Negative numbers are numbers less than zero. They are found to the left of zero on the number line.
They are used to represent concepts like debt, loss, or decrease. In mathematics, dealing with negative numbers often involves operations such as addition, subtraction, multiplication, and division.
Understanding negative numbers is crucial for solving problems across various math topics.

• When adding a negative number, you move left on the number line.
• Subtracting a negative number is the same as adding its positive counterpart.
• Multiplying two negative numbers results in a positive number.
• Dividing two negative numbers also results in a positive number.

Negative numbers are also significant in handling absolute values, where they become positive by definition.

Simplifying expressions raises the idea of making complex problems easier to solve by reducing them to their simplest form.
This process can involve combining like terms, reducing fractions, and resolving operations within expressions. The simplification of expressions, especially in algebra, often determines the ease with which further mathematical operations can be performed.
Here's a step-by-step approach for the expression:

• First, resolve operations inside any brackets or absolute values.
• Apply any negative signs outside the simplified value.
• Combine and reduce any terms where possible to ensure the simplest form is achieved.

Simplification makes expressions more concise and often easier to understand, aiding in clearer problem-solving.

A number line is a visual representation of numbers laid out on a straight line. It is a vital concept used to understand integer relationships, scales, and spacing between numbers.
On a typical number line, zero is at the center, with positive numbers extending to the right and negative numbers extending to the left.

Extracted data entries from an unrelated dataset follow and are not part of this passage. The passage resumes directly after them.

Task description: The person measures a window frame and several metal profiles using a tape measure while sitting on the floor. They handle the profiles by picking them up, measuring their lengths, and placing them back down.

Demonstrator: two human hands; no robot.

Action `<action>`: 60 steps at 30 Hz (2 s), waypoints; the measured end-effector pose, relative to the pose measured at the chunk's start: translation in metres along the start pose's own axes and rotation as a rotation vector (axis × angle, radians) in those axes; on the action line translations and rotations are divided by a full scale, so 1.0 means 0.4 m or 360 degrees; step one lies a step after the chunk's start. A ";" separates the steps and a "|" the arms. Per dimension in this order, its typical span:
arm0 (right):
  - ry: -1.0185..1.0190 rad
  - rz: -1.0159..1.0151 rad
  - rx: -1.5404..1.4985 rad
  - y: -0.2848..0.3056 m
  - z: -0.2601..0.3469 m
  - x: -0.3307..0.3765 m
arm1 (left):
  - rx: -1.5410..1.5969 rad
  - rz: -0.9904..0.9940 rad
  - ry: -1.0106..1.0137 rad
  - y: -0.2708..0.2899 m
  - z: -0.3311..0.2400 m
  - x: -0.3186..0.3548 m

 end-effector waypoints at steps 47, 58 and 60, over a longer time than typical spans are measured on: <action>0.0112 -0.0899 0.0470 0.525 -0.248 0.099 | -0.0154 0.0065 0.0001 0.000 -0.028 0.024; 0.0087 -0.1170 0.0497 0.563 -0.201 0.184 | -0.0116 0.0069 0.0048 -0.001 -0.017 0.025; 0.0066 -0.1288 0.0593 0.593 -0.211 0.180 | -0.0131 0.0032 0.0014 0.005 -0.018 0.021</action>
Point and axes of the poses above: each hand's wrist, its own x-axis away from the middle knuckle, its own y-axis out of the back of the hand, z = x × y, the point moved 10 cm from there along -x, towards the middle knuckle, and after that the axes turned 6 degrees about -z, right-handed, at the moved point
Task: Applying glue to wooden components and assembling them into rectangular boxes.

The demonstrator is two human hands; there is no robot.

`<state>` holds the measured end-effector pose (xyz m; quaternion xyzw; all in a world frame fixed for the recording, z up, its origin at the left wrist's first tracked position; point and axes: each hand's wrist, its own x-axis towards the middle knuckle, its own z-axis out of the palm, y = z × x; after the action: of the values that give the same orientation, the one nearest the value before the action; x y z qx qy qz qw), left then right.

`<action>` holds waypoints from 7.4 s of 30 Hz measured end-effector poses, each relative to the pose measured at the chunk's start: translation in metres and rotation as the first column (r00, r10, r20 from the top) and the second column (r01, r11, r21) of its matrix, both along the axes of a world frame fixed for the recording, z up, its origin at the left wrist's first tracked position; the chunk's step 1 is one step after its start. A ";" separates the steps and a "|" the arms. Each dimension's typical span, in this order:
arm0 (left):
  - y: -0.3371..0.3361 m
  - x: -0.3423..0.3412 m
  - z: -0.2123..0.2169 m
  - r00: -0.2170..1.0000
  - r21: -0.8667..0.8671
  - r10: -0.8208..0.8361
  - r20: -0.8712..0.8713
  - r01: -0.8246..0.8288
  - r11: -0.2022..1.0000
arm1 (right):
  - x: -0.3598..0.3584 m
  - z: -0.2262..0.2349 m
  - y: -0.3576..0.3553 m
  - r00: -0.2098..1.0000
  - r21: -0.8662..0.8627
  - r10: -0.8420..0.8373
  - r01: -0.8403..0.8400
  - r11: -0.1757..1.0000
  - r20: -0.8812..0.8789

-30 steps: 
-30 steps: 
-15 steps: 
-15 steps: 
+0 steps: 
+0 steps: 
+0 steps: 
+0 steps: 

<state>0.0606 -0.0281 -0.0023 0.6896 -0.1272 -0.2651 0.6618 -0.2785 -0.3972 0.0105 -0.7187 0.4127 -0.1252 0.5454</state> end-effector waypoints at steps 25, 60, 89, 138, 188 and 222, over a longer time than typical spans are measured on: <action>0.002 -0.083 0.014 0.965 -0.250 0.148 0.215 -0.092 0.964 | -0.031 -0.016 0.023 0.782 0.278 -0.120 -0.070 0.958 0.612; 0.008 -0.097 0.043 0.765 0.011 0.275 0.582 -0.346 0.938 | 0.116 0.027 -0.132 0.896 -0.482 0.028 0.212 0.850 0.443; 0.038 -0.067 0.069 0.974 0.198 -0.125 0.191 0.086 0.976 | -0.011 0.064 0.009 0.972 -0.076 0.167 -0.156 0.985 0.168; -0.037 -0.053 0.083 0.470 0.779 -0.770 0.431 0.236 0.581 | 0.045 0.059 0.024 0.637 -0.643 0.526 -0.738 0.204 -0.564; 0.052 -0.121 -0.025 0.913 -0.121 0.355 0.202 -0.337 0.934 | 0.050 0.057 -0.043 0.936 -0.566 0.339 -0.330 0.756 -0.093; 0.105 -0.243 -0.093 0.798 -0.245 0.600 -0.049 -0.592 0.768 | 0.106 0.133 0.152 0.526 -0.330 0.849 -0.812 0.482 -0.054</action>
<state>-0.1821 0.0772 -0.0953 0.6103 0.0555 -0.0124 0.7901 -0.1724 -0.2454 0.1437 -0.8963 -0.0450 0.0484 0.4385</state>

This line can stretch infinitely in both directions.
Understanding a number line helps in:

• Visualizing addition and subtraction of both positive and negative numbers.
• Locating numbers' positions relative to one another.
• Grappling with concepts such as absolute value and distance measurement.

A number line is especially important in depicting why, for instance, the absolute value of a number is its distance from zero, ignoring any direction (sign).

Algebra is a branch of mathematics dealing with symbols and rules for manipulating those symbols.
The basic idea of algebra involves using letters to represent numbers and express general relationships that hold true for all numbers.
Algebra is foundational in solving equations and can be applied in various ways:

• Representing real-world problems in mathematical expressions and equations.
• Simplifying expressions to solve for unknown variables.
• Using rules such as distributive, associative, and commutative properties to manipulate expressions.
• Solving linear, quadratic, and higher-order equations.

Mastering algebra requires understanding its principles and practicing its methods to manipulate and solve equations efficiently, which is a crucial skill in mathematics.